No one contradicted him.
“That peasant near Mozháysk where the battle was said the men were all called up from ten villages around and they carted for twenty days and still didn’t finish carting the dead away. And as for the wolves, he says …”
“That was a real battle,” said an old soldier. “It’s the only one worth remembering; but since that … it’s only been tormenting folk.”
“And do you know, Daddy, the day before yesterday we ran at them and, my word, they didn’t let us get near before they just threw down their muskets and went on their knees. ‘Pardon!’ they say. That’s only one case. They say Plátov took ‘Poleon himself twice. But he didn’t know the right charm. He catches him and catches him—no good! He turns into a bird in his hands and flies away. And there’s no way of killing him either.”
“You’re a first-class liar, Kiselëv, when I come to look at you!”
“Liar, indeed! It’s the real truth.”
“If he fell into my hands, when I’d caught him I’d bury him in the ground with an aspen stake to fix him down. What a lot of men he’s ruined!”

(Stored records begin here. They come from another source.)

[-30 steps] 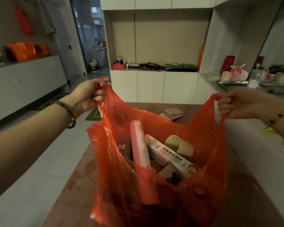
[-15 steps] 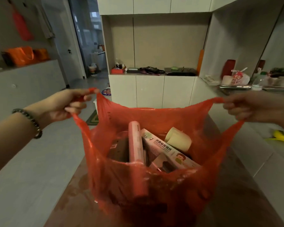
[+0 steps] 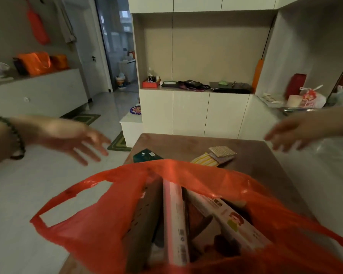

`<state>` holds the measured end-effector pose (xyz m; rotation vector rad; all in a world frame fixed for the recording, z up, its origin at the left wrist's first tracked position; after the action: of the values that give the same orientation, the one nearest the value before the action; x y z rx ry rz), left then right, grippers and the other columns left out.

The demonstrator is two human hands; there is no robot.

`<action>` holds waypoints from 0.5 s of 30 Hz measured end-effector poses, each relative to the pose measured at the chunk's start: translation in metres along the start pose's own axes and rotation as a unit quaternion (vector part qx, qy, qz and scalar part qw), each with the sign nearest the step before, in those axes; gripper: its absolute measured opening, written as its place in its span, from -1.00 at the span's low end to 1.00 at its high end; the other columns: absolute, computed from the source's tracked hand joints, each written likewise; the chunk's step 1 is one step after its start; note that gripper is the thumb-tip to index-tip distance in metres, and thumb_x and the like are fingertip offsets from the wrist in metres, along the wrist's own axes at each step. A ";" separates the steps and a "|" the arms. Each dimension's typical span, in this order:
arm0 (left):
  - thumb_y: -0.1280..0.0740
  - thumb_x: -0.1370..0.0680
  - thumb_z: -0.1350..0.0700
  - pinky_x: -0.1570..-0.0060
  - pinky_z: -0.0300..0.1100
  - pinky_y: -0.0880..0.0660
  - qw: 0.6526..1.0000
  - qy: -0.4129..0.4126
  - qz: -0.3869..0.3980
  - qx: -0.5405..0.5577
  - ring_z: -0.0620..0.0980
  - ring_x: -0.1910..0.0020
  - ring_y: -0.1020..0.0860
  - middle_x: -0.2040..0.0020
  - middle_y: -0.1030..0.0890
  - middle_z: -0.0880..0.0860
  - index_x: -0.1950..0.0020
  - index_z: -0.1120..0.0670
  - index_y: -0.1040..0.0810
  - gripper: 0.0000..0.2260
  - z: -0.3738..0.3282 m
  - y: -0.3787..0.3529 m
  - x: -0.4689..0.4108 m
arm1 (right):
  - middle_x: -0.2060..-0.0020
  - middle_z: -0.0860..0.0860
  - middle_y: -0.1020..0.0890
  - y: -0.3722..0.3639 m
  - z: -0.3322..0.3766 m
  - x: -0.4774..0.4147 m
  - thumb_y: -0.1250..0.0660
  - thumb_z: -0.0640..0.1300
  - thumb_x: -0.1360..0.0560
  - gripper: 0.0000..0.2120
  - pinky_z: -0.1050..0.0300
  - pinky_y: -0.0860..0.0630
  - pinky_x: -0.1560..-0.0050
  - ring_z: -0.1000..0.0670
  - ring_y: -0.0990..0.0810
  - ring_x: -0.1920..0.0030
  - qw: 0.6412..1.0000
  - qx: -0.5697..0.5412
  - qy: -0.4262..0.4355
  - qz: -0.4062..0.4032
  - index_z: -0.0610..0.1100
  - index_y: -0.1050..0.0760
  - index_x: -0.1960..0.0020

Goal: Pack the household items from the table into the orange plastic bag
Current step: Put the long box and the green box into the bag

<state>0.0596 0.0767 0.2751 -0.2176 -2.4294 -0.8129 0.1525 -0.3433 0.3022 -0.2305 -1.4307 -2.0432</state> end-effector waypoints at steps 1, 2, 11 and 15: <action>-0.45 -0.30 0.02 0.11 0.02 -0.52 0.999 -0.005 -0.026 0.030 0.07 0.01 -0.59 -0.05 -0.62 0.09 -0.40 0.11 -0.32 -0.30 -0.007 0.007 -0.011 | 0.11 0.09 -0.69 0.015 0.022 -0.018 -0.37 0.38 -0.07 -0.40 0.33 -0.54 0.36 0.17 -0.68 0.20 0.999 0.000 0.024 -0.045 0.11 -0.52 -0.02; -0.31 -0.47 0.02 0.12 -0.04 -0.51 0.997 -0.025 -0.060 0.049 0.07 -0.02 -0.56 -0.11 -0.59 0.08 -0.40 0.10 -0.32 -0.49 -0.010 0.016 -0.029 | 0.06 0.07 -0.68 0.026 0.043 -0.041 -0.39 0.31 -0.17 -0.51 0.32 -0.55 0.35 0.15 -0.68 0.19 0.996 -0.005 0.065 -0.066 0.12 -0.50 -0.02; -0.11 -0.61 0.07 0.32 -0.31 -0.40 0.984 -0.044 -0.154 0.080 -0.01 0.16 -0.44 0.10 -0.43 0.01 0.05 0.07 -0.44 -0.84 -0.005 -0.008 -0.228 | -0.50 -0.04 -0.15 -0.070 0.142 -0.299 -0.43 0.18 -0.32 -0.06 -0.03 -0.41 -0.19 -0.13 -0.27 -0.41 0.991 -0.079 0.106 -0.036 0.02 0.05 -0.50; -0.21 -0.57 0.13 0.59 -0.49 -0.35 0.970 -0.031 -0.206 0.127 -0.13 0.34 -0.36 0.28 -0.38 -0.06 0.28 -0.01 -0.31 -0.77 0.037 -0.006 -0.299 | -0.51 -0.15 -0.03 -0.139 0.131 -0.388 -0.50 0.18 -0.23 0.13 -0.05 -0.18 -0.42 -0.19 -0.11 -0.48 0.996 -0.041 0.079 -0.017 0.00 0.19 -0.51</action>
<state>0.2885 0.1012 0.0798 0.3781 -2.6466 -0.6590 0.3510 -0.0445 0.0607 -0.0767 -1.2646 -2.1005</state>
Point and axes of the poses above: each hand's wrist, its own x-axis away from the middle knuckle, its own y-axis out of the back of the hand, z = x × y, the point moved 4 cm from there along -x, towards the middle knuckle
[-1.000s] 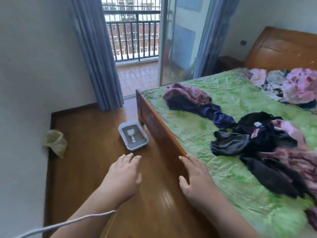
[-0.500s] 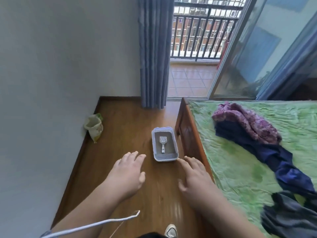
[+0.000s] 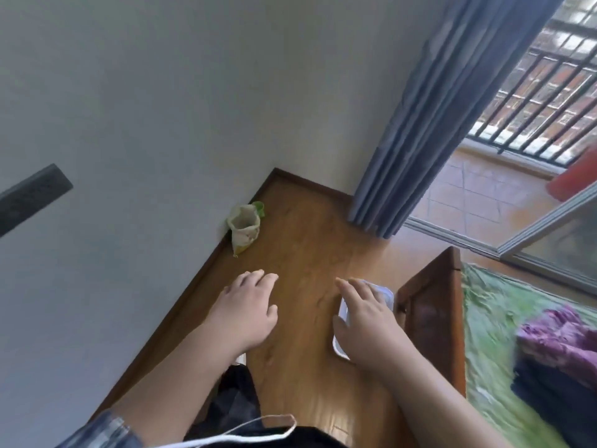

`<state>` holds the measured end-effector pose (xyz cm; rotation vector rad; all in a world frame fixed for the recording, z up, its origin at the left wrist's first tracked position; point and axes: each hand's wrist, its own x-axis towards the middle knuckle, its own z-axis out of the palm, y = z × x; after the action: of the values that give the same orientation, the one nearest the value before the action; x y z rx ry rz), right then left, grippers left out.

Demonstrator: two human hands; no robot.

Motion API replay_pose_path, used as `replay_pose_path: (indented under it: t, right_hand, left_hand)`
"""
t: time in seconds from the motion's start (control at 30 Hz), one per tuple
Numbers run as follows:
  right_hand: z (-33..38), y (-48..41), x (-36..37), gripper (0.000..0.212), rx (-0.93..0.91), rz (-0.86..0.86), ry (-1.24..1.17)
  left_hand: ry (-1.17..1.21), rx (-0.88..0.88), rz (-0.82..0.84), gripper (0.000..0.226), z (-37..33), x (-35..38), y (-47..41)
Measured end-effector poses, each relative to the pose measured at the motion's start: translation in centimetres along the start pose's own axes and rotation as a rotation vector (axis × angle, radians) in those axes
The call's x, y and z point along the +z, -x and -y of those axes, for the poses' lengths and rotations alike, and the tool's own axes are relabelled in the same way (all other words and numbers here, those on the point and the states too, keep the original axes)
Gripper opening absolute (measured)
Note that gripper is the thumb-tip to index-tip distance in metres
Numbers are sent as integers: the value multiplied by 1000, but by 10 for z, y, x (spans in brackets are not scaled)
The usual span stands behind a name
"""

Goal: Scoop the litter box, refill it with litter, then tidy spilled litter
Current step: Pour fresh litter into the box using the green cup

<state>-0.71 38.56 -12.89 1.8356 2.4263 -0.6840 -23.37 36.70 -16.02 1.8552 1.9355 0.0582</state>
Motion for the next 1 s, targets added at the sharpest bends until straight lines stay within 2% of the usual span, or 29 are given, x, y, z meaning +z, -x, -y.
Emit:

“Well, anyhow we’re going to end it. He won’t come here again,” remarked the old soldier, yawning.
The conversation flagged, and the soldiers began settling down to sleep.
“Look at the stars. It’s wonderful how they shine! You would think the women had spread out their linen,” said one of the men, gazing with admiration at the Milky Way.
“That’s a sign of a good harvest next year.”
“We shall want some more wood.”
“You warm your back and your belly gets frozen. That’s queer.”
“O Lord!”
“What are you pushing for? Is the fire only for you? Look how he’s sprawling!”
In the silence that ensued, the snoring of those who had fallen asleep could be heard. Others turned over and warmed themselves, now and again exchanging a few words. From a campfire a hundred paces off came a sound of general, merry laughter.
“Hark at them roaring there in the Fifth Company!” said one of the soldiers, “and what a lot of them there are!”
One of the men got up and went over to the Fifth Company.
“They’re having such fun,” said he, coming back. “Two Frenchies have turned up. One’s quite frozen and the other’s an awful swaggerer. He’s singing songs. …”
“Oh, I’ll go across and have a look. …”
And several of the men went over to the Fifth Company.